» **Work item**: The answer must consist of each line below that holds the word "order", copied as it stands.

____

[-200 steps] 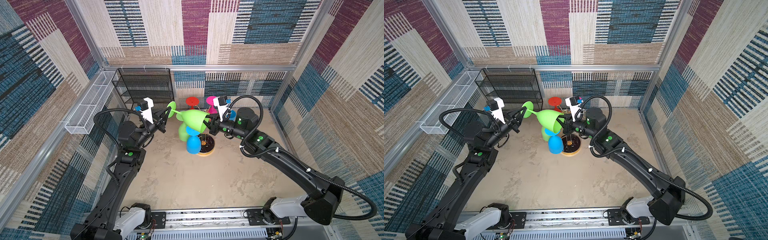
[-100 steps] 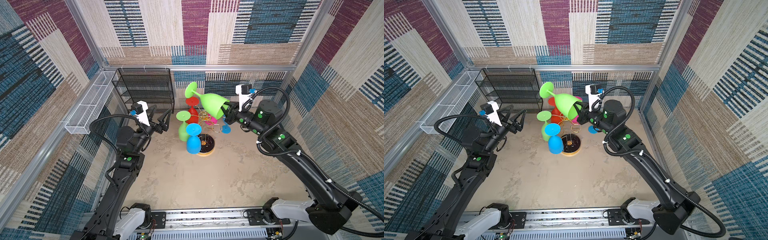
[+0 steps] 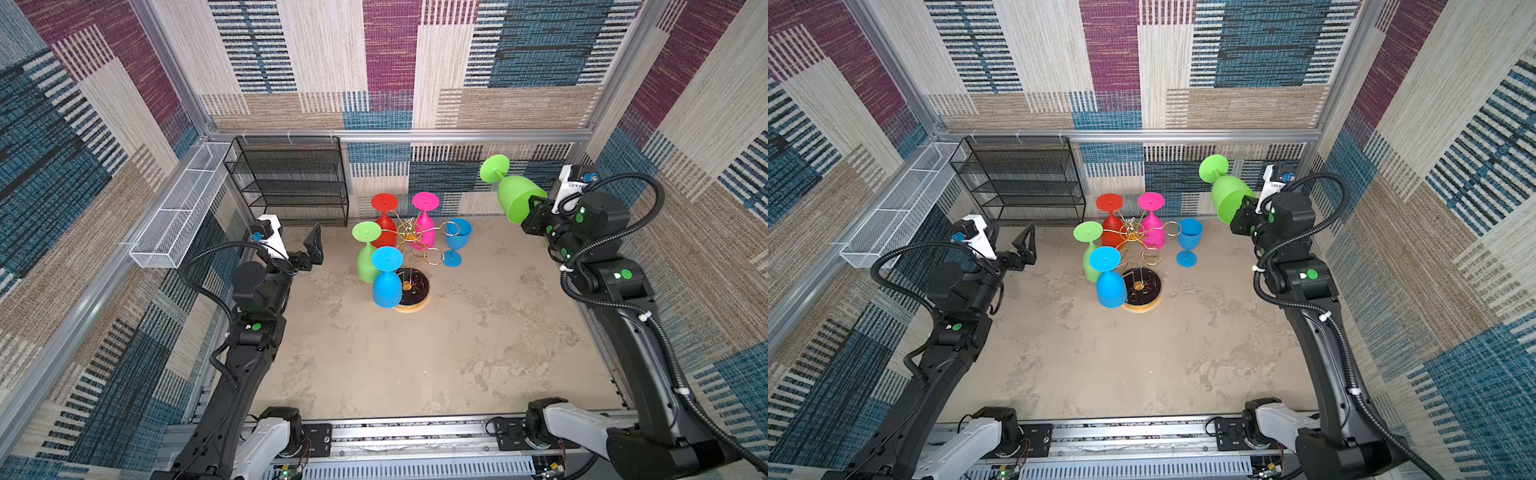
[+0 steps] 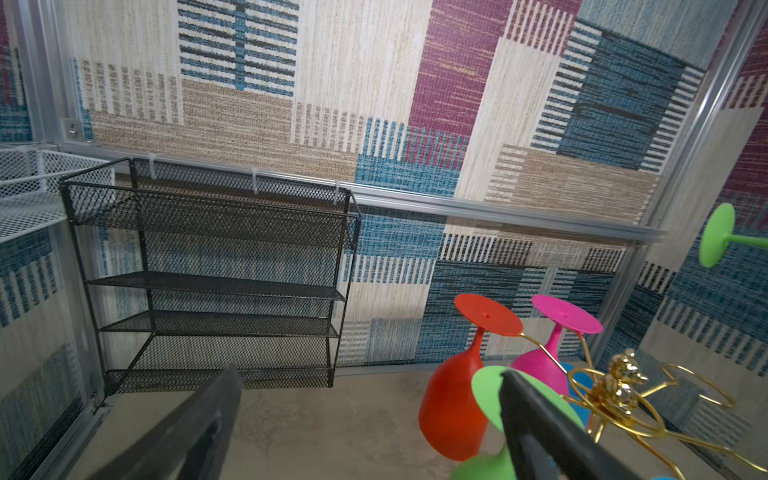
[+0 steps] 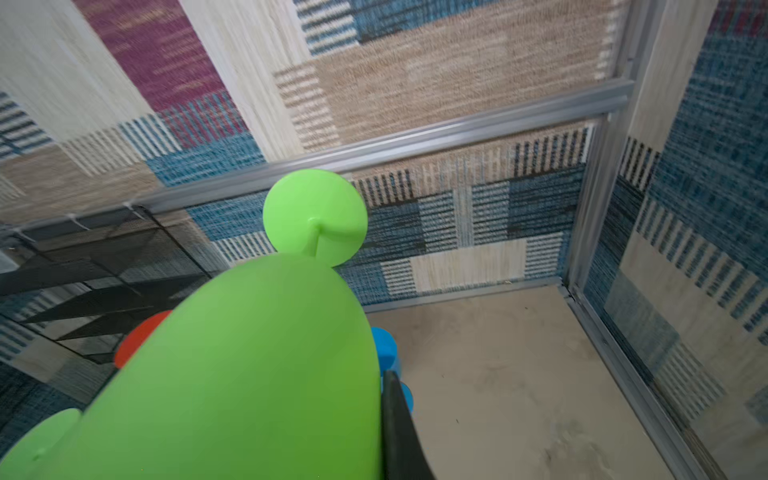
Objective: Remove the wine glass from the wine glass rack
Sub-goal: 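Carry the green glass away with the right gripper while the left gripper opens and withdraws, then lower the green glass upright onto the table beside the standing blue glass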
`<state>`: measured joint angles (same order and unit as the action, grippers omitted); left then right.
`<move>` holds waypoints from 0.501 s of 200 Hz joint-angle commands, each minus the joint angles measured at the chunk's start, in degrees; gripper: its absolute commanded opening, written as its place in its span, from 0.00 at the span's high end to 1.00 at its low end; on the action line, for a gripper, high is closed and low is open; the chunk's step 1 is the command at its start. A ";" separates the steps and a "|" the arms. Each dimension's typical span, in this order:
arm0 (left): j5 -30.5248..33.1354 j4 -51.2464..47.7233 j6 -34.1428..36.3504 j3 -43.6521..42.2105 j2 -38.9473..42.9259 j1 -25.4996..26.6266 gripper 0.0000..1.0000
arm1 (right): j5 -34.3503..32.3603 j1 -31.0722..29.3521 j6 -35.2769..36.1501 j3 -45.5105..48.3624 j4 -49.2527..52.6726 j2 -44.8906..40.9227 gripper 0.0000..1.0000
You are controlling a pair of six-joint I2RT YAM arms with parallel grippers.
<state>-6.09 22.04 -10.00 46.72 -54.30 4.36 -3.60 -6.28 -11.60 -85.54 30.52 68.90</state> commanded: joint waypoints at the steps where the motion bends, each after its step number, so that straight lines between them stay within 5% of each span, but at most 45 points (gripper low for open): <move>1: 2.48 1.77 1.18 -0.67 0.25 -0.94 0.01 | -0.62 3.09 2.27 -0.46 3.95 3.16 1.00; 100: 4.10 4.76 -0.10 -3.02 0.38 -4.35 0.02 | -4.50 6.28 9.06 -15.37 20.12 26.60 1.00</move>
<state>-1.91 24.32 -10.11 43.92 -53.67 0.14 -7.05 0.10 -4.19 -98.65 45.58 92.16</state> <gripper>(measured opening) 0.984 0.063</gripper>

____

» **Result of the exercise**:
`<state>`: measured joint angles (same order and unit as the action, grippers omitted); left then right.
`<move>` holds waypoints from 0.501 s of 200 Hz joint-angle commands, each minus the joint angles measured at the chunk's start, in degrees; gripper: its absolute commanded opening, written as its place in its span, from 0.00 at the span's high end to 1.00 at its low end; on the action line, for a gripper, high is closed and low is open; the chunk's step 1 is the command at its start. A ";" separates the steps and a "|" the arms. Each dimension's typical span, in this order:

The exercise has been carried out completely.